Section 6.3                                    Rights of Mortgagee, Pledgee or Trustee. If Grantee shall at any time execute a mortgage, pledge or deed of trust covering all or part of the Net Profits Interest, the mortgagee(s), pledge(s) or trustee(s) therein named or the holder of any obligation secured thereby shall be entitled, to the extent such mortgage, pledge or deed of trust so provides, to exercise all the rights, remedies, powers and privileges conferred upon Grantee by the terms of this Conveyance and to give or withhold all consents required to be obtained hereunder by Grantee, but the provisions of this Section 6.3 shall in no way be deemed or construed to impose upon Grantor any obligation or liability undertaken by Grantee under such mortgage, pledge or deed of trust or under any obligation secured thereby.

 

Section 6.4                                    Assignment or Mortgage by Grantee. Nothing in this Conveyance, including Section 6.1(a), shall prohibit Grantee from Transferring the Net Profits Interest pursuant to Section

 

20


 

3.02(b)(i) of the Trust Agreement or otherwise. Grantee shall provide Grantor with written notice of any Transfer, mortgage or pledge of all or any portion of the Net Profits Interest made otherwise than pursuant to such section. No such Transfer, mortgage or pledge will affect the method of computing the credits and debits to the Net Profits Account or Net Profits, or impose any additional obligation or liability on Grantor. Grantor shall not be required, without its prior written consent, to pay the NPI Payout (or portions thereof) to more than one Person. If more than one Person is ever entitled to receive payment of any part of the NPI Payout and Grantor shall not have consented thereto, Grantor may suspend payments of the NPI Payout until the concurrent owners or claimants of the Net Profits Interest or the right to receive payment of the NPI Payout appoint one Person in writing in a form reasonably acceptable to Grantor to receive all payments of the Net Profits on their behalf.

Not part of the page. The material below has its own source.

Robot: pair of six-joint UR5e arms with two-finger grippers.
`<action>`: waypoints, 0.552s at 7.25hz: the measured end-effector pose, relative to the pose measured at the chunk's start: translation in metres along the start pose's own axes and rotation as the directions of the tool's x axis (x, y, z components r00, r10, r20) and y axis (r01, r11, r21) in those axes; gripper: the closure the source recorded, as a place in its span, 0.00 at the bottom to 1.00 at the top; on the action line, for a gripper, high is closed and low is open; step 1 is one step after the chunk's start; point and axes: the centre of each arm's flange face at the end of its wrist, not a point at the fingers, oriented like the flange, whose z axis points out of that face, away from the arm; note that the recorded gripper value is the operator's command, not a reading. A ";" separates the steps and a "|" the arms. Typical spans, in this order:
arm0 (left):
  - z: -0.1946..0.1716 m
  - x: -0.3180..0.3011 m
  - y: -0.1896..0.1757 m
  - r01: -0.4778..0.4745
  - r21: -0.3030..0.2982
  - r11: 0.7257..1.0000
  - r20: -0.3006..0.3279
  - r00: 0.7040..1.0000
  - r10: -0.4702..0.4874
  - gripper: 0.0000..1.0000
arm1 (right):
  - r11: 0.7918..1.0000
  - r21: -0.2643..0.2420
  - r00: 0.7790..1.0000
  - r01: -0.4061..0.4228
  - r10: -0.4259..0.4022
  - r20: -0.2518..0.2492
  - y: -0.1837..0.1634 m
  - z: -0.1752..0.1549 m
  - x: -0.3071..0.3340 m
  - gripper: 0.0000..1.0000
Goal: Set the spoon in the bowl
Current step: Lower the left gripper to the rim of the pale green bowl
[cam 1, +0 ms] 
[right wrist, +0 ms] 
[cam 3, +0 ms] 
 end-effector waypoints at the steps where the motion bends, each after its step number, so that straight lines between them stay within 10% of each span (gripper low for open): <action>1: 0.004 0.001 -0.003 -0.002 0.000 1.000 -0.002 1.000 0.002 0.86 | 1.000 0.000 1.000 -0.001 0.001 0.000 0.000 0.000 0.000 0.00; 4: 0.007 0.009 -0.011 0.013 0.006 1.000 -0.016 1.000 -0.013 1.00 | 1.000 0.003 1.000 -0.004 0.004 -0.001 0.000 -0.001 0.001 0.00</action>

Grantor may thereafter conclusively rely upon the authority of that Person to receive payments of the NPI Payout and shall be under no further duty to inquire into the authority or performance of such Person.

 

ARTICLE VII
TERMINATION

 

Section 7.1                                    Termination of Hydrocarbon Interests. In the event the Subject Interests (or portion thereof as applicable) should be released, surrendered or abandoned by Grantor pursuant to Section 5.6, subject to Section 5.5, the Net Profits Interest no longer shall apply to the Subject Interests (or such portion thereof, as applicable), but the Net Profits Interest shall remain in full force and effect and undiminished as to all remaining Subject Interests (and the remainder portion of the Subject Interests, as applicable). Upon termination of the Net Profits Interest, as above provided, Grantee shall, at Grantee’s expense, execute and deliver such instrument or instruments as may be necessary to evidence the termination of the Net Profits Interest.

 

ARTICLE VIII
MISCELLANEOUS

 

Section 8.1                                    Notices. All notices and other communications which are required or may be given pursuant to this Conveyance must be given in writing, in English and delivered personally, by courier, by telecopy or by registered or certified mail, postage prepaid, as follows:

 

If to Grantor:

 

Boaz Energy II, LLC

201 West Wall Street, Suite 421

Midland, Texas 79701
 Attention: Marshall Eves

 

If to Grantee:

 

Simmons Bank
P.O. Box 962020
Fort Worth, Texas  76162
Attn: Lee Ann Anderson,
Facsimile No.: (817) 298-5579

 

21



 

Either Party may change its address for notice by notice to the other Party in the manner set forth above. All notices shall be deemed to have been duly given at the time of receipt by the Party to which such notice is addressed.

 

Section 8.2                                    Ownership of Certain Property. The Net Profits Interest does not include any right, title, or interest in and to any personal property, fixtures, or equipment and is exclusively an interest in and to the Hydrocarbons in place and in and under and produced and saved from the Subject Interests, and Grantee shall look solely to the Subject Interests and payments in respect thereof (as provided herein for the satisfaction and realization of the Net Profits Interest).

 

Section 8.3                                    Non-Recourse. Grantee shall look solely to the Net Profits for the satisfaction and discharge of the Net Profits Interest and, except in the event of Grantor’s failure to pay as required by Section 4.6, Grantor shall not be liable for such satisfaction or discharge. Grantor shall not have any liability (and Grantee shall have no recourse or remedy against Grantor) in the event that the Subject Interests terminate without having generated the Subject Hydrocarbons, Net Profits or NPI Payouts that are expected to be generated during the term of the Net Profits Interest.

 

Section 8.4                                    No In-Kind Rights. Grantee shall have no right to take in kind any Subject Hydrocarbons allocable to the Net Profits Interest.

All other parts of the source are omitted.